BISYS may, in its discretion, appoint in writing other parties qualified to
perform transfer agency services reasonably acceptable to the Company
(individually, a "Sub-transfer Agent") to carry out some or all of its
responsibilities under this Agreement with respect to a Fund; provided, however,
that the Sub-transfer Agent shall be the agent of BISYS and not the agent of the
Company or such Fund, and that BISYS shall be fully responsible for the acts of
such Sub-transfer Agent and shall not be relieved of any of its responsibilities
hereunder by the appointment of such Sub-transfer Agent.
2. Fees.
The Company shall pay BISYS for the services to be provided by BISYS under
this Agreement in accordance with, and in the manner set forth in, Schedule B
hereto. Fees for any additional services to be provided by BISYS pursuant to an
amendment to Schedule A hereto shall be subject to mutual agreement at the time
such amendment to Schedule A is proposed.

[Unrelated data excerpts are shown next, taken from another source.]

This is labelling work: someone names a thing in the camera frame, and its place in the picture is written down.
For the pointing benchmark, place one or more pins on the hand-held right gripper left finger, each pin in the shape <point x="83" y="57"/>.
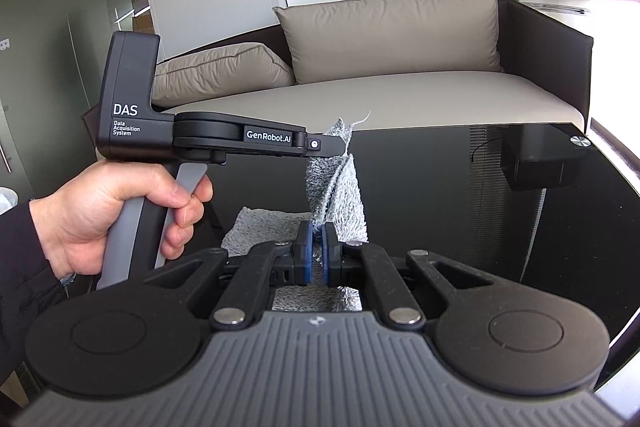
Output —
<point x="310" y="252"/>

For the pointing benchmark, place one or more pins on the round metal table fitting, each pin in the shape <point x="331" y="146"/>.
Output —
<point x="580" y="142"/>

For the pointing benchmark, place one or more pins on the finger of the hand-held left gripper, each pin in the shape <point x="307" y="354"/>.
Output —
<point x="327" y="144"/>

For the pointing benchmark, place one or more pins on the small beige sofa cushion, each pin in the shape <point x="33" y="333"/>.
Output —
<point x="215" y="72"/>

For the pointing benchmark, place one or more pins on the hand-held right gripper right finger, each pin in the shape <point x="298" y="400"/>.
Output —
<point x="327" y="252"/>

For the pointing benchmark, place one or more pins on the frosted glass door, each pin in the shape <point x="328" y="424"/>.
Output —
<point x="55" y="57"/>

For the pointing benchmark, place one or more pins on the grey towel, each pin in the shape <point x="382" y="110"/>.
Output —
<point x="340" y="192"/>

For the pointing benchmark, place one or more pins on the large beige sofa cushion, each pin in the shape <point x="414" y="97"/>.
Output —
<point x="390" y="37"/>

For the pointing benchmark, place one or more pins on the white bag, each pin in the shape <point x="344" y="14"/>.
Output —
<point x="7" y="201"/>

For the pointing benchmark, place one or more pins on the person's left hand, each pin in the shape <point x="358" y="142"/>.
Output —
<point x="85" y="217"/>

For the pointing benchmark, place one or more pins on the dark brown sofa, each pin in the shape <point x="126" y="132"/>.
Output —
<point x="400" y="102"/>

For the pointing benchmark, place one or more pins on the person's left forearm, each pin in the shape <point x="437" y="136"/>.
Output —
<point x="25" y="292"/>

3. Reimbursement of Expenses.
In addition to paying BISYS the fees described in Section 2 hereof, the
Company agrees to reimburse BISYS for BISYS' out-of-pocket expenses in providing
services hereunder, including without limitation, the following:
(a) All freight and other delivery and bonding charges incurred by
BISYS in delivering materials to and from the Company and in
delivering all materials to shareholders;
(b) All direct telephone, telephone transmission and telecopy or
other electronic transmission expenses incurred by BISYS in
communication with the Company, the Company's investment adviser
or custodian, dealers, shareholders or others as required for
BISYS to perform the services to be provided hereunder;
(c) Costs of postage, couriers, stock computer paper, statements,
labels, envelopes, checks, reports, letters, tax forms, proxies,
notices or other form of printed material which shall be required
by BISYS for the performance of the services to be provided
hereunder;
(d) The cost of microfilm or microfiche of records or other
materials; and
(e) Any expenses BISYS shall incur at the written direction of an
officer of the Company thereunto duly authorized.
4. Effective Date.
This Agreement shall become effective as of the date first written above
(the "Effective Date").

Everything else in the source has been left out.